SOURCE DATA »
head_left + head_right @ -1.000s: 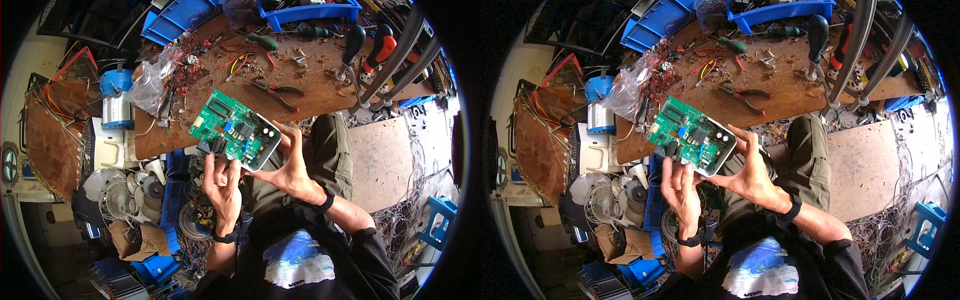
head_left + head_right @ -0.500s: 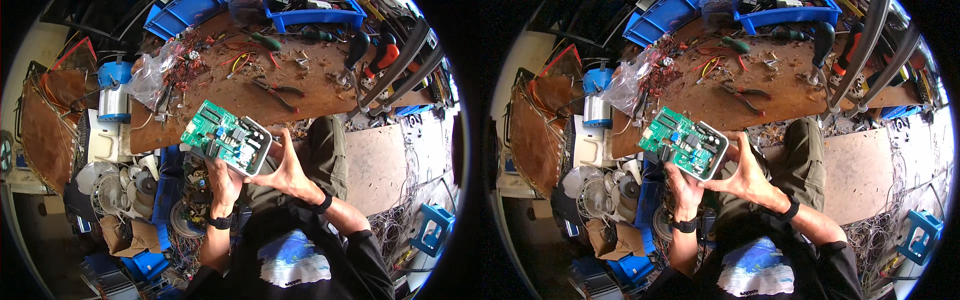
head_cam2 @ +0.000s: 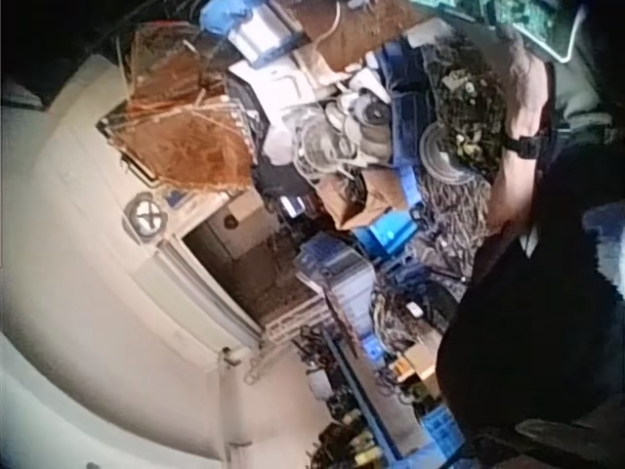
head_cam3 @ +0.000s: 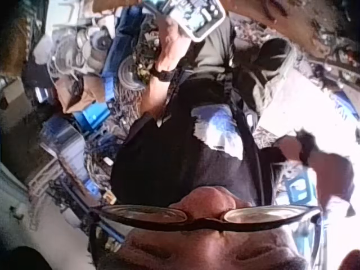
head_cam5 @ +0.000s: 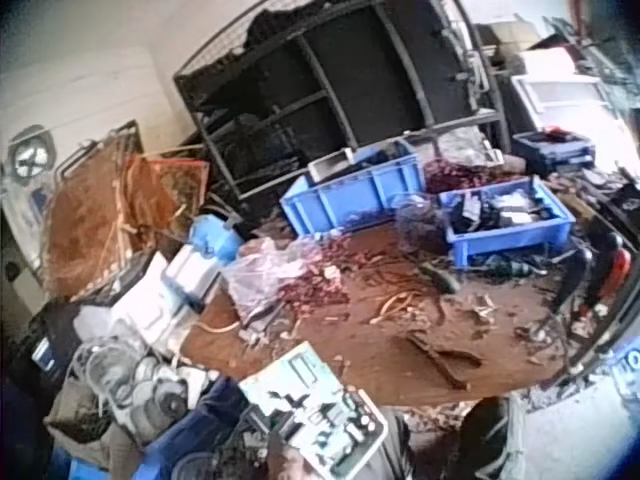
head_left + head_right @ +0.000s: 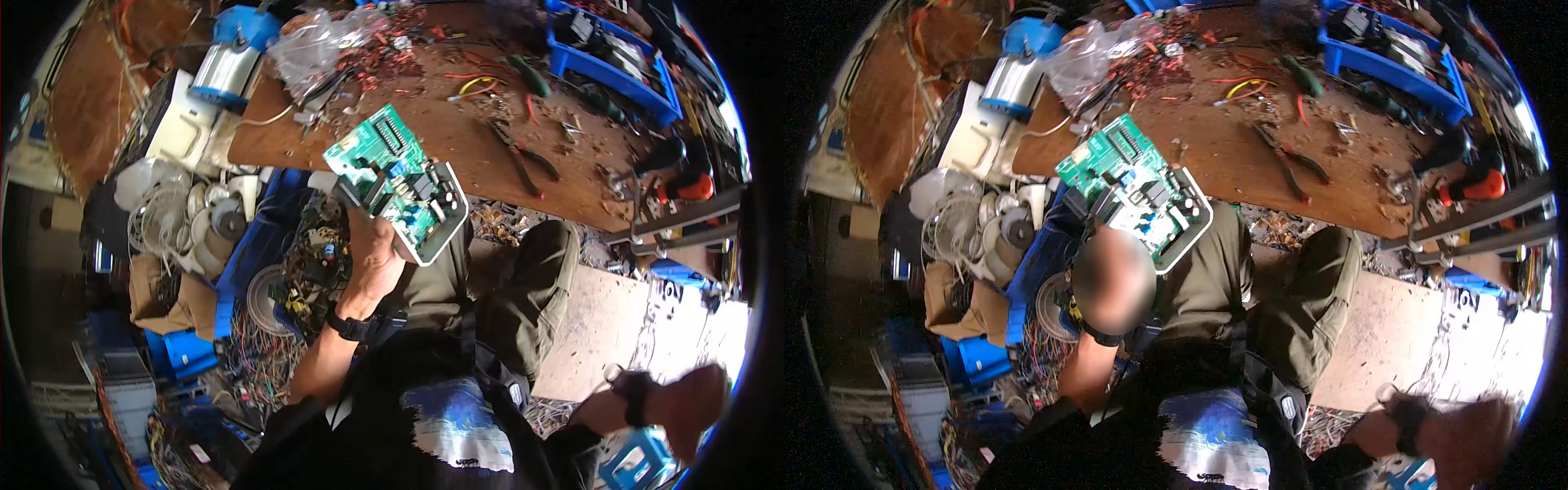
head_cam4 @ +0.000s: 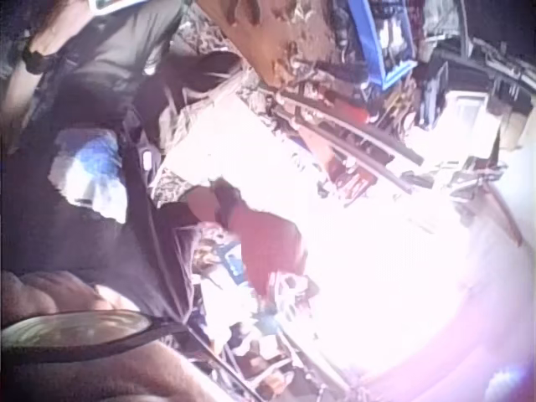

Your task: The person picks up a green circuit board from a blue crate, turns it over to inspect both sides, and then places it back into the crate. They then pick up a second green circuit board, inspect it, and place it back into the crate.

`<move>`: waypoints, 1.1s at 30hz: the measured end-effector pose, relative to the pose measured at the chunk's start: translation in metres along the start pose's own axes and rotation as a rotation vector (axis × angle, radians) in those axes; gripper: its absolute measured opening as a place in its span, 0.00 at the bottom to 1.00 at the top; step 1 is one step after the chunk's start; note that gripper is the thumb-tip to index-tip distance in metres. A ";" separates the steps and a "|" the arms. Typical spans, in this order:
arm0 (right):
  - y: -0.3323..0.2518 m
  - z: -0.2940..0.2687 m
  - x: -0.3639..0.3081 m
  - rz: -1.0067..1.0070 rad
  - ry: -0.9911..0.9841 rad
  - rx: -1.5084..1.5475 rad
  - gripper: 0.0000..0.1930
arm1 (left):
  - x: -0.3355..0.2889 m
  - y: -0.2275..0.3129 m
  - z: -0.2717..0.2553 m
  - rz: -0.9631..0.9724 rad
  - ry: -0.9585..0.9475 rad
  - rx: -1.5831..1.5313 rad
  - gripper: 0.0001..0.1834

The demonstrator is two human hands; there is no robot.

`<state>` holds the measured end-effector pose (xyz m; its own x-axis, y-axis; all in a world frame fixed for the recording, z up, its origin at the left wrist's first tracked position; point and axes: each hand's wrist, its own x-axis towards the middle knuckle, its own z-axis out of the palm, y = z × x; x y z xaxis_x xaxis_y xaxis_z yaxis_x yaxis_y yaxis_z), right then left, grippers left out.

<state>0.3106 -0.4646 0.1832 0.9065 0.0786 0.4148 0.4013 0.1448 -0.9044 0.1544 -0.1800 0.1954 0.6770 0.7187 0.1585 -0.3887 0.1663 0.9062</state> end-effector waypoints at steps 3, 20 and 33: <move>0.034 0.019 -0.061 0.175 -0.329 -0.094 0.13 | 0.003 0.002 -0.011 0.082 0.052 0.037 0.56; 0.084 0.024 -0.145 0.478 -0.801 -0.158 0.13 | 0.003 0.021 -0.031 0.135 0.100 0.019 0.62; 0.087 0.020 -0.147 0.498 -0.831 -0.175 0.14 | -0.001 0.020 -0.031 0.130 0.142 0.049 0.67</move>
<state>0.2093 -0.4444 0.0456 0.6232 0.7693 -0.1408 0.0728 -0.2363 -0.9689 0.1263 -0.1568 0.2016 0.5271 0.8204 0.2216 -0.4334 0.0352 0.9005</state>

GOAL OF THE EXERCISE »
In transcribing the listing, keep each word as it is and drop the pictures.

RESULT BELOW »
head_left + head_right @ -1.000s: 
head_left + head_right @ -0.500s: 
head_cam2 @ +0.000s: 
head_cam3 @ +0.000s: 
head_cam5 @ +0.000s: 
head_left + head_right @ +0.000s: 
head_cam4 @ +0.000s: 

Your task: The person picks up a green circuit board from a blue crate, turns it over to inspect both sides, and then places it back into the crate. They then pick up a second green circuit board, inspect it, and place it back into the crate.

`<move>`: waypoints, 1.1s at 30hz: the measured end-effector pose, relative to the pose measured at the chunk's start: translation in metres along the start pose's own axes and rotation as a rotation vector (axis × angle, radians) in those axes; gripper: its absolute measured opening as a place in its span, 0.00 at the bottom to 1.00 at the top; step 1 is one step after the chunk's start; note that gripper is the thumb-tip to index-tip distance in metres. A ";" separates the steps and a "|" the arms. Typical spans, in this order:
arm0 (right):
  - y: -0.3323..0.2518 m
  - z: -0.2940..0.2687 m
  - x: -0.3639..0.3081 m
  - rz: -1.0067..1.0070 rad
  - ry: -0.9911..0.9841 rad
  - rx: -1.5084..1.5475 rad
  - gripper: 0.0000..0.1930
arm1 (left):
  - x: -0.3355..0.2889 m
  - y: -0.2275..0.3129 m
  - z: -0.2717..0.2553 m
  - rz: -0.9631..0.9724 rad
  - ry: -0.9585..0.9475 rad
  - rx: -1.5831..1.5313 rad
  - gripper: 0.0001..0.1834

The demonstrator is two human hands; there is no robot.

`<state>` holds the measured end-effector pose (xyz m; its own x-axis, y-axis; all in a world frame fixed for the recording, z up, its origin at the left wrist's first tracked position; point and axes: each hand's wrist, its own x-axis towards the middle knuckle, its own z-axis out of the palm, y = z × x; x y z xaxis_x xaxis_y xaxis_z yaxis_x yaxis_y yaxis_z), right then left, grippers left out.

<state>0.3106 -0.4646 0.1832 0.9065 0.0786 0.4148 0.4013 0.1448 -0.9044 0.1544 -0.1800 0.1954 0.6770 0.7187 0.1585 -0.3887 0.1663 0.9062</state> end-effector waypoints at steps 3, 20 and 33: <move>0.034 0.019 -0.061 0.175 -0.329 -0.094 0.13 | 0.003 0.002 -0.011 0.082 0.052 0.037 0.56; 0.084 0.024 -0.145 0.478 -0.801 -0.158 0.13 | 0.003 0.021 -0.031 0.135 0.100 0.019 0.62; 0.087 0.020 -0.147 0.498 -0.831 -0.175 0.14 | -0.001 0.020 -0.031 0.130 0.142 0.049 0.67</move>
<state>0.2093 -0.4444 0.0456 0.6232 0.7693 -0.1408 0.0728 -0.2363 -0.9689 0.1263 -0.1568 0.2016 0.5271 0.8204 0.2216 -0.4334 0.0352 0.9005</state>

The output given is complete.